Work item ▸
Find the line containing "12: (377, 212)" in the entries below. Restate it and each line after it, word for word, up to and including the line containing "A click at (257, 145)".

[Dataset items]

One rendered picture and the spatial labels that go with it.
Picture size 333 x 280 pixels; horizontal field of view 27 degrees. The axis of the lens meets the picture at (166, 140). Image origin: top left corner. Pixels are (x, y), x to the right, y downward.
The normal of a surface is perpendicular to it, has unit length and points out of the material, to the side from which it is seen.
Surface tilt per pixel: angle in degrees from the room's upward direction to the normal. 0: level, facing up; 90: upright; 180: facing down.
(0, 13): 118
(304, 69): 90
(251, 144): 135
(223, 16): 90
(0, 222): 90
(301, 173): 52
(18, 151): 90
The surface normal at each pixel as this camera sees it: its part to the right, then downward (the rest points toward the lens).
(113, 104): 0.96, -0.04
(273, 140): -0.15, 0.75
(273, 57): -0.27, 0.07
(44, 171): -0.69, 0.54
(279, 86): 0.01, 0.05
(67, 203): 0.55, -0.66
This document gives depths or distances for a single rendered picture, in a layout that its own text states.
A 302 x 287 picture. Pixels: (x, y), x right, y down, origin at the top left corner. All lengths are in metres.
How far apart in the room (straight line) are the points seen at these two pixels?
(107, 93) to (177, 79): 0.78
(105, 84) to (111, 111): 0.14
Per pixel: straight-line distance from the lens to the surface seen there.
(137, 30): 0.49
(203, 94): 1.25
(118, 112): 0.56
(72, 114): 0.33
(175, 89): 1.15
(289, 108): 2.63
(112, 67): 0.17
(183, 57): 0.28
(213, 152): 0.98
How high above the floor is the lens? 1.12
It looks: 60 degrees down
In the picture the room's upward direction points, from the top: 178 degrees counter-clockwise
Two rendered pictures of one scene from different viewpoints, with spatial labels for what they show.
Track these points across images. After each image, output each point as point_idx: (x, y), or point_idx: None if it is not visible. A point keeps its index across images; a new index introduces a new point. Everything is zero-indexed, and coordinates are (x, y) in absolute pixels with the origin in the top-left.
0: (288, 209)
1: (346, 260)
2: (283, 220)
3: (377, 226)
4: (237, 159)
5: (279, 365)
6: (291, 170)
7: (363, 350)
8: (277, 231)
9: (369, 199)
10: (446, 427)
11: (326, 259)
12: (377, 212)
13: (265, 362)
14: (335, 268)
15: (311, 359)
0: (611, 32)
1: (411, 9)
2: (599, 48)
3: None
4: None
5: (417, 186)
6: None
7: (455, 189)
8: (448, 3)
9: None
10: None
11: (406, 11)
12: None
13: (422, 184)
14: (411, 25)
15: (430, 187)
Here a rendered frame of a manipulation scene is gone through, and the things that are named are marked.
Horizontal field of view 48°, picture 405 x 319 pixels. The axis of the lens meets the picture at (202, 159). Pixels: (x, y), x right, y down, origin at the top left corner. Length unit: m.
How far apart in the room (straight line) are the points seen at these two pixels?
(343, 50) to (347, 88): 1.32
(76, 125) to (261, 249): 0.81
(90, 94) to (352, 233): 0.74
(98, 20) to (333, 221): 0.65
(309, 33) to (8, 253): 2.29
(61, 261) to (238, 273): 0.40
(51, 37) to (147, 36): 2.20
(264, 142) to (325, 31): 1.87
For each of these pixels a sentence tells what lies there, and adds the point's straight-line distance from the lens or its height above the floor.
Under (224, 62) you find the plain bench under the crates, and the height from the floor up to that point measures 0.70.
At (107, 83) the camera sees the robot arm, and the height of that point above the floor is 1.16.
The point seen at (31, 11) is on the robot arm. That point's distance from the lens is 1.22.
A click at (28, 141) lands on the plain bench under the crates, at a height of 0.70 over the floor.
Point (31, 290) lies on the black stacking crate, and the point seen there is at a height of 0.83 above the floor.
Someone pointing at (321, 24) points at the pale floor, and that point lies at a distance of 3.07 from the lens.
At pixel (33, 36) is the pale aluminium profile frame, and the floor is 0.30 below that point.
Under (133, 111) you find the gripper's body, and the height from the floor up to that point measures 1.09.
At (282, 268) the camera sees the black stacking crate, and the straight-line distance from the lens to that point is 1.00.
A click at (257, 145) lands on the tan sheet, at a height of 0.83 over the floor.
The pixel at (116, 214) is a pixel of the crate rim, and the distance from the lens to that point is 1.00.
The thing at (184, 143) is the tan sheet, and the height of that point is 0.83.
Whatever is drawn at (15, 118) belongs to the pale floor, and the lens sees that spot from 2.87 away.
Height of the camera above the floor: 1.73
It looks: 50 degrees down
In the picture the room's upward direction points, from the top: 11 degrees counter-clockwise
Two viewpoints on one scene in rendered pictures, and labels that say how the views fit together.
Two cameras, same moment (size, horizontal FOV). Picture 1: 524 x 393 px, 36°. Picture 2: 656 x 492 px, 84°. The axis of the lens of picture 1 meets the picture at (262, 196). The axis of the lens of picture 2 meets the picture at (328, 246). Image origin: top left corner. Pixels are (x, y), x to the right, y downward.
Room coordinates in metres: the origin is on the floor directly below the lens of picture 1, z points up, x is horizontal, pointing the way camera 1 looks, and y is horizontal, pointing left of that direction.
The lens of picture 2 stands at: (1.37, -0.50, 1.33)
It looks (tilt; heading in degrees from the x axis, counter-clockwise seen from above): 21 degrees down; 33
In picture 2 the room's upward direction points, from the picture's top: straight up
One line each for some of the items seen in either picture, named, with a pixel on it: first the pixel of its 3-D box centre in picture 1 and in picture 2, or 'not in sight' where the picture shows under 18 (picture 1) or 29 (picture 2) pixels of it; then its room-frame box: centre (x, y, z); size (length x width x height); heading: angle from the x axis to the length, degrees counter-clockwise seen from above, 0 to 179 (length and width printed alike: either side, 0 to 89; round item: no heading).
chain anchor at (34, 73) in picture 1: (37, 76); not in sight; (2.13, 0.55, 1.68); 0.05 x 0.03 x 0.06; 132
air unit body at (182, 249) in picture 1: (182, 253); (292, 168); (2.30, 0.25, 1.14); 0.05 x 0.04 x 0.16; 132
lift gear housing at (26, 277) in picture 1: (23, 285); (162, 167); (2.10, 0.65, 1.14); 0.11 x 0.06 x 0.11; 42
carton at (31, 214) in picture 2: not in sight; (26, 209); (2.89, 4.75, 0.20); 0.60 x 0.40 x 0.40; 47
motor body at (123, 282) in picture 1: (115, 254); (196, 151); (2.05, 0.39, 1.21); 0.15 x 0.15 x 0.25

Result for this task ▸
12: (377, 212)
13: (265, 362)
14: (335, 268)
15: (311, 359)
0: (611, 32)
1: (411, 9)
2: (599, 48)
3: None
4: None
5: (417, 186)
6: None
7: (455, 189)
8: (448, 3)
9: None
10: None
11: (406, 11)
12: None
13: (422, 184)
14: (411, 25)
15: (430, 187)
Here a rendered frame of a manipulation scene is gone through, and the things that are named are marked.
Horizontal field of view 48°, picture 405 x 319 pixels. The axis of the lens meets the picture at (202, 159). Pixels: (x, y), x right, y down, origin at the top left corner. Length unit: m.
How far apart in the room (straight line) are the points seen at these two pixels?
(343, 50) to (347, 88): 1.32
(76, 125) to (261, 249): 0.81
(90, 94) to (352, 233): 0.74
(98, 20) to (333, 221): 0.65
(309, 33) to (8, 253): 2.29
(61, 261) to (238, 273): 0.40
(51, 37) to (147, 36): 2.20
(264, 142) to (325, 31): 1.87
For each of these pixels a sentence tells what lies there, and adds the point's straight-line distance from the lens or its height above the floor.
Under (224, 62) you find the plain bench under the crates, and the height from the floor up to that point measures 0.70.
At (107, 83) the camera sees the robot arm, and the height of that point above the floor is 1.16.
The point seen at (31, 11) is on the robot arm. That point's distance from the lens is 1.22.
A click at (28, 141) lands on the plain bench under the crates, at a height of 0.70 over the floor.
Point (31, 290) lies on the black stacking crate, and the point seen there is at a height of 0.83 above the floor.
Someone pointing at (321, 24) points at the pale floor, and that point lies at a distance of 3.07 from the lens.
At pixel (33, 36) is the pale aluminium profile frame, and the floor is 0.30 below that point.
Under (133, 111) you find the gripper's body, and the height from the floor up to that point measures 1.09.
At (282, 268) the camera sees the black stacking crate, and the straight-line distance from the lens to that point is 1.00.
A click at (257, 145) lands on the tan sheet, at a height of 0.83 over the floor.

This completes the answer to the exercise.